On the very same day that the IPCC released its warning that we simply cannot build more fossil fuel infrastructure if we are to avoid climate catastrophe, Politico ran a news story saying that progressives in the House of Representatives are becoming more open to proposals that might expand fossil fuel production, if this will get corrupt coal baron Joe Manchin to support other climate policies. Furthermore, Politico says, “many on the left have backed Biden’s call for U.S. oil companies to increase their output to combat high prices — even though that production will drive up greenhouse gasses.” Rep. Ro Khanna commented that “If [Manchin] wants some increase for short-term production for the broader package of $500 billion on renewables, I am open to that… It’s not ideal for the climate, but I am not comfortable with Americans paying 6, 7 bucks for gas.” Donald McEachin, a member of the House Climate Crisis Committee, comments that “Every now and again you have to swallow a toad. And this is swallowing a toad.”

It’s a strange metaphor to use, because one thing about toads is that you do not have to swallow them “every now and then.” In fact, it’s possible to go through life (as I have) without ever swallowing a single toad. But it tells you a lot about the capitulating, easily-bullied spirit of Democrats that they can say things that sound like “Every now and then we all have to let other people dunk our heads in the toilet.” 

This should go without saying: do not swallow poisonous toads. Ever. Some actions are non-negotiable, because they can kill you. You can’t accept them as a “compromise” because suicide is not a rational “middle ground.” The IPCC has made clear that “projected carbon dioxide emissions ‘over the lifetime of existing and currently planned fossil fuel infrastructure’ would ensure the world overshoots the 1.5°C target.” That’s carbon emissions without new fossil fuel infrastructure. So these kinds of “poisonous toad” compromises are off the table. They’re not acceptable, period. There is no room for negotiation here. 
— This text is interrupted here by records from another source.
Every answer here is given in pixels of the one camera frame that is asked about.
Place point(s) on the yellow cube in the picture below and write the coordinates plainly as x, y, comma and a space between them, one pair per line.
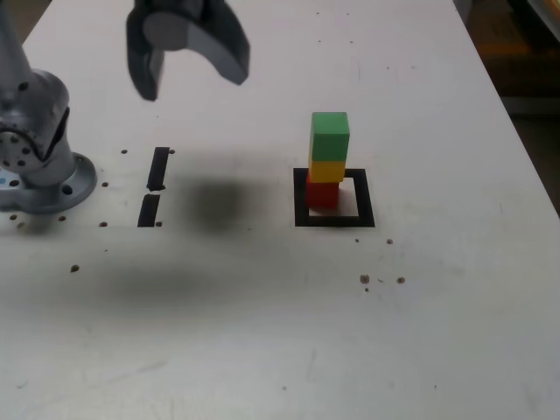
326, 171

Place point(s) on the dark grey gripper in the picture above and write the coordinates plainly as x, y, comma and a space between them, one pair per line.
184, 6

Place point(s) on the black tape strip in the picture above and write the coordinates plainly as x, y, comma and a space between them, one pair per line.
149, 210

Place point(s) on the black tape square outline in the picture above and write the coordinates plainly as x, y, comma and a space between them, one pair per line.
367, 197

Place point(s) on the red cube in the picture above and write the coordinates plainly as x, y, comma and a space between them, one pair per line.
321, 194

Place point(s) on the green cube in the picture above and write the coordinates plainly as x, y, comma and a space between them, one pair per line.
330, 135

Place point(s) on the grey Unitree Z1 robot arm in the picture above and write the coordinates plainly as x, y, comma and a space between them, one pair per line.
35, 109

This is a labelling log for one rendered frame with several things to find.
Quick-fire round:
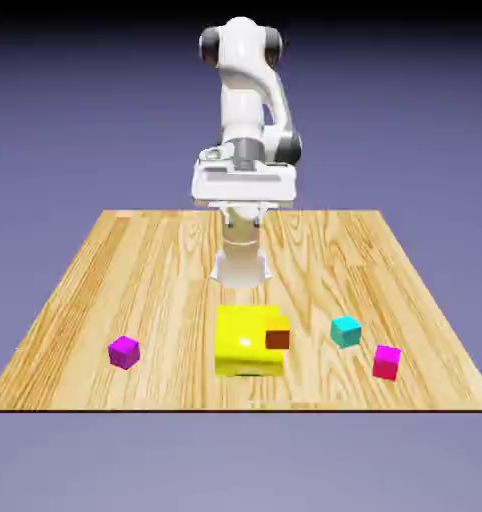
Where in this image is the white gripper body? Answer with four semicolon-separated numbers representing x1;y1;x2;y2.
191;158;298;210

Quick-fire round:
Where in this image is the small orange cube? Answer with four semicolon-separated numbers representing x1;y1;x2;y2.
264;315;291;351

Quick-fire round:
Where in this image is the small cyan cube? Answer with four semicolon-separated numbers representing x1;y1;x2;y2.
329;314;363;350

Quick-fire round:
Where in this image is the small purple cube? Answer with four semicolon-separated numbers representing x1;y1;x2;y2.
107;334;141;371

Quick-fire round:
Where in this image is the small pink cube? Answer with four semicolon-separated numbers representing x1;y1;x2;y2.
371;344;403;382

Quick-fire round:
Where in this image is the large yellow box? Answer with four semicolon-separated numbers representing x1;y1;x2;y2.
214;304;285;378

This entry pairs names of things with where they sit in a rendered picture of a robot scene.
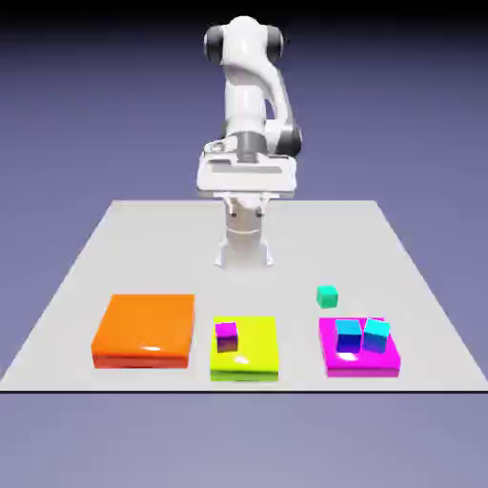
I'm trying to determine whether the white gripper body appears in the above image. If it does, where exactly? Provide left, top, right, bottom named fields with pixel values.
left=196, top=151, right=297, bottom=200

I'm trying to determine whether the small green cube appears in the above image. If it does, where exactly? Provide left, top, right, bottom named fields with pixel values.
left=315, top=284, right=339, bottom=310

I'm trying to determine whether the small purple cube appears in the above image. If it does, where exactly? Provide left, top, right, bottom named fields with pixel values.
left=214, top=321, right=240, bottom=355

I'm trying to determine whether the small blue cube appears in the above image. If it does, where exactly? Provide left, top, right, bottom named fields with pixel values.
left=335, top=318, right=363, bottom=355

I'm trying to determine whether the small cyan cube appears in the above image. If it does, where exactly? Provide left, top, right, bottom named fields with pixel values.
left=361, top=317, right=392, bottom=356

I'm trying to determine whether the large yellow box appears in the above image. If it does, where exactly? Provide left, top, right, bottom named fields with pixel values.
left=210, top=315, right=280, bottom=383

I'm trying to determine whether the large orange box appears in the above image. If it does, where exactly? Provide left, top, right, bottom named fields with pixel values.
left=91, top=293, right=196, bottom=370

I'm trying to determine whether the large magenta box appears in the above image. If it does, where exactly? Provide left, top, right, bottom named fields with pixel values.
left=317, top=316, right=402, bottom=379

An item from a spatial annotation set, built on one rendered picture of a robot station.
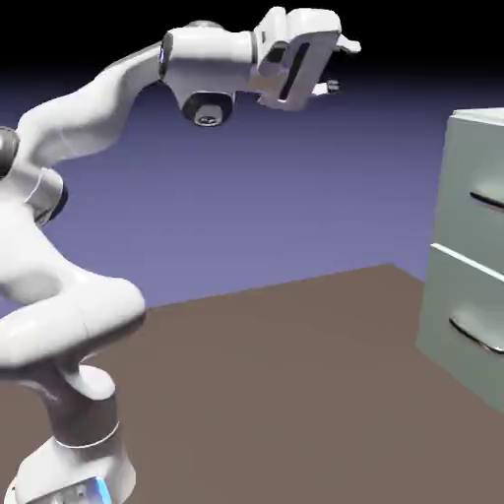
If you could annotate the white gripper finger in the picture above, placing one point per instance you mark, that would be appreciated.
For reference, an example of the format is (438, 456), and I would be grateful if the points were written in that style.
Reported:
(327, 87)
(349, 44)

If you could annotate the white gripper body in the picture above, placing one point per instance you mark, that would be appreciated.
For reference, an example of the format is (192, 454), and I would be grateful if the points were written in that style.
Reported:
(315, 51)

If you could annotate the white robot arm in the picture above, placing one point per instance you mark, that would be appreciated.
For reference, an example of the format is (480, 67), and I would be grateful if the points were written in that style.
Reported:
(78, 118)

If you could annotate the pale green drawer front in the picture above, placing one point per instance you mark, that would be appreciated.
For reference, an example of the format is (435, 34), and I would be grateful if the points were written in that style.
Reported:
(453, 299)
(468, 189)

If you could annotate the pale green painted cabinet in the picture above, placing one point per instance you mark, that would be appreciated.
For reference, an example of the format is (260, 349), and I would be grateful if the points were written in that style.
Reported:
(468, 236)

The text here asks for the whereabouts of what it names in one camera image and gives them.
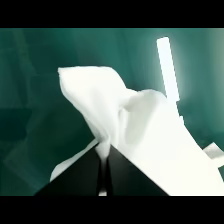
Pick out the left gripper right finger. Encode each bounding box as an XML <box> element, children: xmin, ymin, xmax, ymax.
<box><xmin>105</xmin><ymin>144</ymin><xmax>170</xmax><ymax>197</ymax></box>

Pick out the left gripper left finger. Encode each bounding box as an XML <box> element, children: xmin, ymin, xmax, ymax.
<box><xmin>33</xmin><ymin>143</ymin><xmax>102</xmax><ymax>197</ymax></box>

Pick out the white T-shirt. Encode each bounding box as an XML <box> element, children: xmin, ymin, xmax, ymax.
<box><xmin>49</xmin><ymin>65</ymin><xmax>224</xmax><ymax>197</ymax></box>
Let’s make it clear to all Democrats: You either accept the findings of the IPCC, or you deny them. If you deny that they are correct, and if you think António Guterres is lying or delusional, then say so. But do not say, as a member of the Climate Crisis committee, that while you are very seriously committed to addressing the climate crisis, you are also open to making it worse instead. If you’re open to making it worse, then get off the committee. Be honest about who you are. 
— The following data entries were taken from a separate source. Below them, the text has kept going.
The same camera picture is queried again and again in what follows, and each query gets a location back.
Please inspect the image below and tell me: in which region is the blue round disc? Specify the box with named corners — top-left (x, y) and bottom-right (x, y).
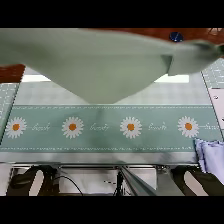
top-left (168, 31), bottom-right (185, 43)

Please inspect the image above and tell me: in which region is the pale green T-shirt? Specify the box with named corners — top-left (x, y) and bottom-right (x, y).
top-left (0, 28), bottom-right (224, 105)

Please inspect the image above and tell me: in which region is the silver frame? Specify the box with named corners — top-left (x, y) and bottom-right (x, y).
top-left (0, 161), bottom-right (224, 197)

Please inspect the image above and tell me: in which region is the black cable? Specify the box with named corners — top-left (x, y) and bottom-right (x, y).
top-left (52, 175), bottom-right (85, 197)

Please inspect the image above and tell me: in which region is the light purple garment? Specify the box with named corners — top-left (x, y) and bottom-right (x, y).
top-left (193, 137), bottom-right (224, 185)

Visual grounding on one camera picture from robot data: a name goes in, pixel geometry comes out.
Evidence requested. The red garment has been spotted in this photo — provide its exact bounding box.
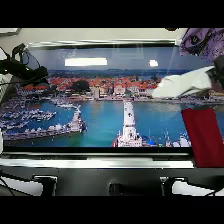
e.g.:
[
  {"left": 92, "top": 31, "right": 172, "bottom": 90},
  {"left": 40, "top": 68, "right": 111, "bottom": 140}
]
[{"left": 181, "top": 107, "right": 224, "bottom": 169}]

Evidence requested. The black cable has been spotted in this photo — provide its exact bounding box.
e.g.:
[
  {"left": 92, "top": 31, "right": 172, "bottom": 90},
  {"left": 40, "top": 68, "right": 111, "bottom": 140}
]
[{"left": 11, "top": 43, "right": 42, "bottom": 72}]

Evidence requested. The white garment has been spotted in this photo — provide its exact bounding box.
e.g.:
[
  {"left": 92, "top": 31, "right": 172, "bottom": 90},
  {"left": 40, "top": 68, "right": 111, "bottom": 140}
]
[{"left": 151, "top": 65, "right": 216, "bottom": 100}]

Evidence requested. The purple patterned garment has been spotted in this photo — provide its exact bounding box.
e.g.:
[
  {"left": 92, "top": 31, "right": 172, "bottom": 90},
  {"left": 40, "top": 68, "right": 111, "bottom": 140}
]
[{"left": 179, "top": 28, "right": 224, "bottom": 63}]

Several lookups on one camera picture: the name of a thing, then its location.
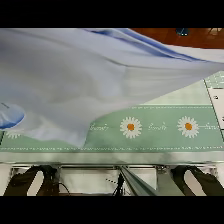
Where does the light blue shirt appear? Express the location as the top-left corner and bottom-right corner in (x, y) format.
(0, 27), (224, 148)

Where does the silver frame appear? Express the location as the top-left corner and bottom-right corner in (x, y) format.
(0, 151), (224, 197)

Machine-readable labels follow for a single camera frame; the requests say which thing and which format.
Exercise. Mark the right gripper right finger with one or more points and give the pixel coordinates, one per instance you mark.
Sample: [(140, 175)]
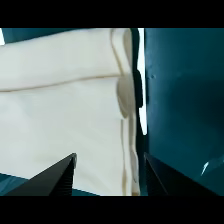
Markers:
[(168, 181)]

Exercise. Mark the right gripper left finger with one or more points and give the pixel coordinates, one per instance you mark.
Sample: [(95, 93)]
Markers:
[(55, 180)]

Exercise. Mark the cream white shirt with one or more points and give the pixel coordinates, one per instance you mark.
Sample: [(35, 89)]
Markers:
[(63, 116)]

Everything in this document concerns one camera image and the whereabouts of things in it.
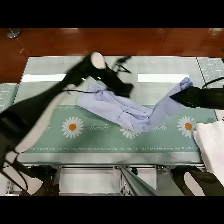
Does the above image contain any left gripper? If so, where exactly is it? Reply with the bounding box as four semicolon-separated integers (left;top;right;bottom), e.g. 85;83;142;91
99;69;135;99

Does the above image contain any light blue shirt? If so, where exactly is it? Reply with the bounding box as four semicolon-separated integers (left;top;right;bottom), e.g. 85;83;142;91
77;76;195;133

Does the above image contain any silver frame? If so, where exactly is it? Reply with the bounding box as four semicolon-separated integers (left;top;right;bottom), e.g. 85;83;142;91
0;161;224;197

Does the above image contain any black cable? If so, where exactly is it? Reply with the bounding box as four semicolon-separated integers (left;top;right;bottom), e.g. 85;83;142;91
201;76;224;90
0;159;30;192

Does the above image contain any white garment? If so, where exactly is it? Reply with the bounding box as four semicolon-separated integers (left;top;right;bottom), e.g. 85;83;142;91
192;120;224;188

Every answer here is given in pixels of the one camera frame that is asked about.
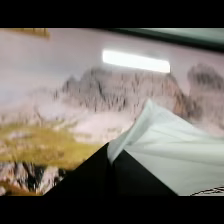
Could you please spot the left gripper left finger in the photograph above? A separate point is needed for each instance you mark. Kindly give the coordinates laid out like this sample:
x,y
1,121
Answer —
x,y
90,176

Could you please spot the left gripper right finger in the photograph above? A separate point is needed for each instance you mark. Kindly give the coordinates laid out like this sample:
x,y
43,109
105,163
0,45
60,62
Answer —
x,y
140,180

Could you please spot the white garment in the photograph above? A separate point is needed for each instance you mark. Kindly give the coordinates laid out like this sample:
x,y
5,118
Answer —
x,y
173,150

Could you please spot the brown clothes hanger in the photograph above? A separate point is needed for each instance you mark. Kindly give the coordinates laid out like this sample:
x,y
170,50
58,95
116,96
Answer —
x,y
31,32

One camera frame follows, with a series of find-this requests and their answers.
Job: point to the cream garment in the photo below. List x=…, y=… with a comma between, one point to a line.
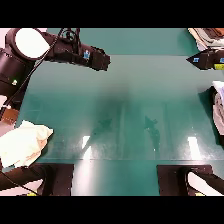
x=23, y=143

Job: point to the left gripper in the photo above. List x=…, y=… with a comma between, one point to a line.
x=96, y=59

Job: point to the white garment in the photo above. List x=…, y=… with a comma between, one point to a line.
x=219, y=106

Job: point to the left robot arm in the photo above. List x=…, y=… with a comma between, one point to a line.
x=20, y=63

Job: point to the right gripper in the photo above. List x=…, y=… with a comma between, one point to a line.
x=206, y=60

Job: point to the heap of clothes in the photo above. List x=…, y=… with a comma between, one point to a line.
x=208, y=36

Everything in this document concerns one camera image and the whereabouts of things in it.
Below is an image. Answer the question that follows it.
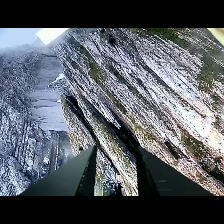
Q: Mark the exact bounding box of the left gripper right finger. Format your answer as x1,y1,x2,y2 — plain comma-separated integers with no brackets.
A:
135,145,215,197

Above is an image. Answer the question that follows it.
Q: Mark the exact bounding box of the olive shirt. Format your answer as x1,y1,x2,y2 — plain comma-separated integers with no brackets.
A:
207,28,224,46

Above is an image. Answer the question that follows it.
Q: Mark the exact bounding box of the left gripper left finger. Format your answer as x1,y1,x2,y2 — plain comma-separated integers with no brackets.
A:
19,144,98,197
Jacobin magazine has rightly concluded that “the Democrats are climate deniers,” albeit in a more insidious way than Republicans, because they pretend to accept the science, while acting in ways that you could not rationally act if you actually did accept the science. Influential liberal pundit Matt Yglesias even recently wrote a column arguing that Democrats should embrace “more Manchinism,” castigating progressives for being so anti-Manchin and wondering why they seem so emotional in their opposition to him. The column did not mention climate change once—Yglesias doesn’t seem to grasp why people might be viscerally angry at someone who is guaranteeing their descendants a miserable future through his self-enrichment and sociopathic disregard for the well-being of the planet. 
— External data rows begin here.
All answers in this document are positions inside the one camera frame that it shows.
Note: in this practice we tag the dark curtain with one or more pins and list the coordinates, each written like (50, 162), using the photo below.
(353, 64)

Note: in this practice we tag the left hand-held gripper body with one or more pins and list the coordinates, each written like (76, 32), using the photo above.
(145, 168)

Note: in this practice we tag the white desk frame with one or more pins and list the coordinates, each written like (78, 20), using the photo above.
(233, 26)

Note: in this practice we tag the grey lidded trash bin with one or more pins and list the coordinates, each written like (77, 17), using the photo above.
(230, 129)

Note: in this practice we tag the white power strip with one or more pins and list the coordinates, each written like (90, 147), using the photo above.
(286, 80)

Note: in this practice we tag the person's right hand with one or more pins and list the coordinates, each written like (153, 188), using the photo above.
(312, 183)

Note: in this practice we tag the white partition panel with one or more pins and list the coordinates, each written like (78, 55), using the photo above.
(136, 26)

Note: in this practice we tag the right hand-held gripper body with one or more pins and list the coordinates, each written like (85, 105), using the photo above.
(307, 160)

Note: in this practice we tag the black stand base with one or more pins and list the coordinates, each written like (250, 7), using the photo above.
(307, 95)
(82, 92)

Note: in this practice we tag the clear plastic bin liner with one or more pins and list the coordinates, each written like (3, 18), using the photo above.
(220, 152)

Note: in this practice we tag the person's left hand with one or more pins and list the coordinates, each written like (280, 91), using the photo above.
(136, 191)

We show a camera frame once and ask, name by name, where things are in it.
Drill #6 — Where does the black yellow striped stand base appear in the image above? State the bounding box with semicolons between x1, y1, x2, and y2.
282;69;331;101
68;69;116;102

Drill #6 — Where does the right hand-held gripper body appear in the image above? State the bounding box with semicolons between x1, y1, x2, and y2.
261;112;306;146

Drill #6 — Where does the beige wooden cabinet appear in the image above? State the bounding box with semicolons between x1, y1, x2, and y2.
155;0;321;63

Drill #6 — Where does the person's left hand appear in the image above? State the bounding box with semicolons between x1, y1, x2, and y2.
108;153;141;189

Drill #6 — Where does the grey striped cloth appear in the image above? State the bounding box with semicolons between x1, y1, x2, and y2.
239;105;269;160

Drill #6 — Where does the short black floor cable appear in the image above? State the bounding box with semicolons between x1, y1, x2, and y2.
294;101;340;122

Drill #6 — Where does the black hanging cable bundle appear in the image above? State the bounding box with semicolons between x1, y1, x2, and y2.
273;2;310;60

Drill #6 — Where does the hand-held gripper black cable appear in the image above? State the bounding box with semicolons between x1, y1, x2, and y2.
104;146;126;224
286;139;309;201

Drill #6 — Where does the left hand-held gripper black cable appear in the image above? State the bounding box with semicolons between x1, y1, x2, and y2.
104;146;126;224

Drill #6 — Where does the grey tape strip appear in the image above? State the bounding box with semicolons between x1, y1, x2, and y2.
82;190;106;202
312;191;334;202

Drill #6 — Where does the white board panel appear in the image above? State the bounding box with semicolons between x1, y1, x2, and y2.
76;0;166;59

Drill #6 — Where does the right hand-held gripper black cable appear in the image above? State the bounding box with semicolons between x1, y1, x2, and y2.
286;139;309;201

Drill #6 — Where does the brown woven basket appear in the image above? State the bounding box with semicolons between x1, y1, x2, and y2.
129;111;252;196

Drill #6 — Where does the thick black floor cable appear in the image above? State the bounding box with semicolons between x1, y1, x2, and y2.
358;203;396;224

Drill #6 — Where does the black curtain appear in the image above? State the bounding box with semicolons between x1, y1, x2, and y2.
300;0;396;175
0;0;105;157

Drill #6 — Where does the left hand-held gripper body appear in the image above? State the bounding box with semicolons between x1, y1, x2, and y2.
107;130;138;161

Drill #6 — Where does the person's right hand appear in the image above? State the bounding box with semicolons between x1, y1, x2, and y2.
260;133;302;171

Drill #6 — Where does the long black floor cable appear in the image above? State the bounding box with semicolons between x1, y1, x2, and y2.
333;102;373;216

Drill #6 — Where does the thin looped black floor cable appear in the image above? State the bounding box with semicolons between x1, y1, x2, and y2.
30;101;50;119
Every politician, Democrats and Republicans alike, should be confronted constantly with the basic questions: Do you accept the IPCC’s findings or do you think Guterres is a liar? If you do accept the findings, then how do you plan to end fossil fuel use? They should be confronted at press conferences and in the halls of Congress. They should be confronted as they go and eat sandwiches. They should be pestered on the beaches and in the streets. Disruptive action is not enough, but it’s an important start. Those who will not act, or who sign suicidal compromise deals, are enemies of humanity. They are treating an atrocity as acceptable and twiddling their thumbs when we should be in a state of emergency. Anyone talking about “compromising” with measures that worsen the problem should be treated as a dangerous lunatic. They cannot be allowed to shove the poisonous toad of climate destruction down all of our throats.